_Task directions:_
Of the lines below, report only those that contain "finger".

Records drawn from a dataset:
^^^^^^^^^^^^^^^^
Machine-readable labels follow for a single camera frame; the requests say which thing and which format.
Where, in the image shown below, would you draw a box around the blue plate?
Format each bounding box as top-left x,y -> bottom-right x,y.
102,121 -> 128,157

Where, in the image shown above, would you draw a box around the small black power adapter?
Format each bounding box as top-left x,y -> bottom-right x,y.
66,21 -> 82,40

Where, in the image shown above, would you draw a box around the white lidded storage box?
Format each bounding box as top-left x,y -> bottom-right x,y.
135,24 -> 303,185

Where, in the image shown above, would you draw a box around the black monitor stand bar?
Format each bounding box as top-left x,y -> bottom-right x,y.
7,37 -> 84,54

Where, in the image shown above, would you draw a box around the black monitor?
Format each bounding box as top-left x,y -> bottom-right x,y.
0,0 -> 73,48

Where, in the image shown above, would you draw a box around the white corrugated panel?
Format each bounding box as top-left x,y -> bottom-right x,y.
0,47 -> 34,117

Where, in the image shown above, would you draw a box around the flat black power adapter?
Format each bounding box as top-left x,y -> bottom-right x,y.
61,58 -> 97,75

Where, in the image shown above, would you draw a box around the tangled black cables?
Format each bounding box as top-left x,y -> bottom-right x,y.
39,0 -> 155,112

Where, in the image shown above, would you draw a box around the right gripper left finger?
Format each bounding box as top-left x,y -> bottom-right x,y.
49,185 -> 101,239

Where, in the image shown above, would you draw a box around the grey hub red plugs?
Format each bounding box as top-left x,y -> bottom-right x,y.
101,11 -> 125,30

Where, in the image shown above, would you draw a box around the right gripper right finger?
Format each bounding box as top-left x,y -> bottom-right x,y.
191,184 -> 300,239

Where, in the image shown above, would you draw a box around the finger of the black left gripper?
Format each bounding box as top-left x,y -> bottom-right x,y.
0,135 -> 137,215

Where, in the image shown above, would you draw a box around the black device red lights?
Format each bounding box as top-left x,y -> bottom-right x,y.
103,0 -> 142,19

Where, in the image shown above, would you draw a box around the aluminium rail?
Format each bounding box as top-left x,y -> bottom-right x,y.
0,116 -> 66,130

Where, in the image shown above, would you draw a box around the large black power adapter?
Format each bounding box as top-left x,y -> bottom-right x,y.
^^^^^^^^^^^^^^^^
_Answer box:_
Where, in the image shown above, would you draw a box around the right gripper left finger?
Where, in the image shown above, would you draw a box around the right gripper right finger?
Where, in the image shown above, would you draw a box around the finger of the black left gripper?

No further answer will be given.